E ha svelato che proprio il giorno dopo l'istituzione della
Commissione, il capo dello staff di Annan, Iqbal Riza, ha distrutto
(impiegando sette mesi) i documenti del programma relativi agli
anni 1997, '98 e '99. Qualche mese fa Riza si è dimesso,
insieme con l'altro braccio destro di Annan, Benon Sevan, accusato
dal precedente rapporto di aver malgestito "Oil for
food".

La
difesa di Annan si basa sul fatto che, secondo gli investigatori,
sia la Cotecna sia Kojo Annan avrebbero ingannato il segretario
generale, tenendolo all'oscuro prima della partecipazione della
Cotecna all'asta, poi dei 400 mila dollari che la società
svizzera ha versato al figlio di Annan. Alla conferenza stampa
di presentazione del rapporto, è stato un giornalista
di al Jazeera il più lesto a scoprire le carte: "Signor
Volcker, come pensa possa essere credibile che padre e figlio
non abbiano mai parlato di un affare multimilionario in cui
erano entrambi coinvolti e da cui dipendeva la vita di 25 milioni
di iracheni?". Tanto più che il vicepresidente della
Cotecna è un grande amico di famiglia degli Annan. Prove
però non ce ne sono, ha detto Volcker. La Cotecna vinse
l'asta Onu perché l'offerta era meno onerosa di altre,
ma pochi giorni dopo chiese un aumento del costo del servizio,
e l'Onu glielo concesse (un comportamento "non appropriato"
dissero subito i revisori dei conti delle Nazioni Unite).

Nel
1999, la Cotecna chiese e ottenne un ulteriore aumento dall'Onu,
fino ad arrivare "esattamente alla cifra offerta da Intertrek
Testing, la società che aveva fatto la seconda offerta
più bassa". Un anno dopo aver vinto l'appalto esclusivamente
per aver offerto meno dei concorrenti, "non c'erano più
motivi validi" perché la società che pagava
il figlio del segretario continuasse il contratto con l'Onu.
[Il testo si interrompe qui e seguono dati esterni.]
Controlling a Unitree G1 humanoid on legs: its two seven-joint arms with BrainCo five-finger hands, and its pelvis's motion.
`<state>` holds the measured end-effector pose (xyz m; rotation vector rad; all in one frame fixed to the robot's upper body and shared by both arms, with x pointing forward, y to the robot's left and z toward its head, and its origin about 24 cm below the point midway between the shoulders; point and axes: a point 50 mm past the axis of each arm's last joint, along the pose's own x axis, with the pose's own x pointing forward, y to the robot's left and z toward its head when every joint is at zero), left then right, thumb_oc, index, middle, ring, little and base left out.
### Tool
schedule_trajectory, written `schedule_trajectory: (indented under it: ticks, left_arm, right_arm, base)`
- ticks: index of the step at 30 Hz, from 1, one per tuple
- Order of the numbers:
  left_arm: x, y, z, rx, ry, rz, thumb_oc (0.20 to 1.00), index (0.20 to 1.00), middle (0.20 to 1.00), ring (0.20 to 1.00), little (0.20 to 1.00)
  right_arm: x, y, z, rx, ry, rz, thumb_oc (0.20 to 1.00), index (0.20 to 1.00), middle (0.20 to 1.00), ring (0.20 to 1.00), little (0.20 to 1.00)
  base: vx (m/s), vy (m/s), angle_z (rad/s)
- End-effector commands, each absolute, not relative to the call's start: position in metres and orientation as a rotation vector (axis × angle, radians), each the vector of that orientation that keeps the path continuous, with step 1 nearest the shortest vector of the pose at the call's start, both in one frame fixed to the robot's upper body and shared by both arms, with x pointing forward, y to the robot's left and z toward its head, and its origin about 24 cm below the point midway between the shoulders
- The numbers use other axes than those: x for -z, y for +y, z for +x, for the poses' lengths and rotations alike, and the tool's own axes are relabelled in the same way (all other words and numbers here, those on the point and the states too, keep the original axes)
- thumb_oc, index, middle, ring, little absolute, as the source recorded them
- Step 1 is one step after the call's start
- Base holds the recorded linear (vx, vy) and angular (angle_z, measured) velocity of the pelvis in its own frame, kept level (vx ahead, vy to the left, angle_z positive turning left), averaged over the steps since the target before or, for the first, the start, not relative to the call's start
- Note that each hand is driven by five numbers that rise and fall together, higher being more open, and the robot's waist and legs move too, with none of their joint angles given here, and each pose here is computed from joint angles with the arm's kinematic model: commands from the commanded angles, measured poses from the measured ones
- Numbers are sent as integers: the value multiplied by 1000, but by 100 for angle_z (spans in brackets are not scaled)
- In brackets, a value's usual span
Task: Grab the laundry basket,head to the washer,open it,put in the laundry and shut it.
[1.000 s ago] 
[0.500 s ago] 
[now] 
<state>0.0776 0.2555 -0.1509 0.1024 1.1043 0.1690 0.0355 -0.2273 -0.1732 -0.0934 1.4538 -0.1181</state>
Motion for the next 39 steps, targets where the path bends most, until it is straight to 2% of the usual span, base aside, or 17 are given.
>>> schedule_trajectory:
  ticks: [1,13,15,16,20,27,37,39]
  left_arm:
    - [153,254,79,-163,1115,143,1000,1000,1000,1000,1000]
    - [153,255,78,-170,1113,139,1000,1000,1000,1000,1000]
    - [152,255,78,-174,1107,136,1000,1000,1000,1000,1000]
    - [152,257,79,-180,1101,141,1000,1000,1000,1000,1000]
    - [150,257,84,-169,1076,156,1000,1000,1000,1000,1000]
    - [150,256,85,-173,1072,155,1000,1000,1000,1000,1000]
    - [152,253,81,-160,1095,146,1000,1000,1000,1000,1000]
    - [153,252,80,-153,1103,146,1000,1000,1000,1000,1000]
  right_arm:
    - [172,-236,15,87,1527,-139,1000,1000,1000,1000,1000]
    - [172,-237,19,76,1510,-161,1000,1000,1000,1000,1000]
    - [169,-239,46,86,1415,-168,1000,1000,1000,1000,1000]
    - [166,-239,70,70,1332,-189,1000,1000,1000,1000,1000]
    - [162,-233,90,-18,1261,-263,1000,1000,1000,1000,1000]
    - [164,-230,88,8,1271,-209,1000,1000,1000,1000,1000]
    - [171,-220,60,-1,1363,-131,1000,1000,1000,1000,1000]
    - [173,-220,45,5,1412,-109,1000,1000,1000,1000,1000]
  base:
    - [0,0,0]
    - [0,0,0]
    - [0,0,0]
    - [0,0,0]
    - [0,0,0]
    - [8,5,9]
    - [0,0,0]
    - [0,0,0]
Anche Dileep Nair, il capo dei controllori Onu, è stato
accusato di aver distratto soldi iracheni per assumere un connazionale
che non s'è mai occupato di "Oil for food".
Nel giro di un paio di mesi tutto il gruppo di potere intorno
ad Annan è stato costretto alle dimissioni (non soltanto
per questo scandalo): Sevan, Riza, Bertini, Halbwachs, Hansen,
Roed-Larsen e Lubbers più qualche altro funzionario minore.
Annan ieri sera ha commentato: "Come avevo auspicato e
fermamente creduto, l'inchiesta mi ha assolto da qualsiasi violazione".
E la Casa Bianca ha fatto sapere di volerlo sostenere.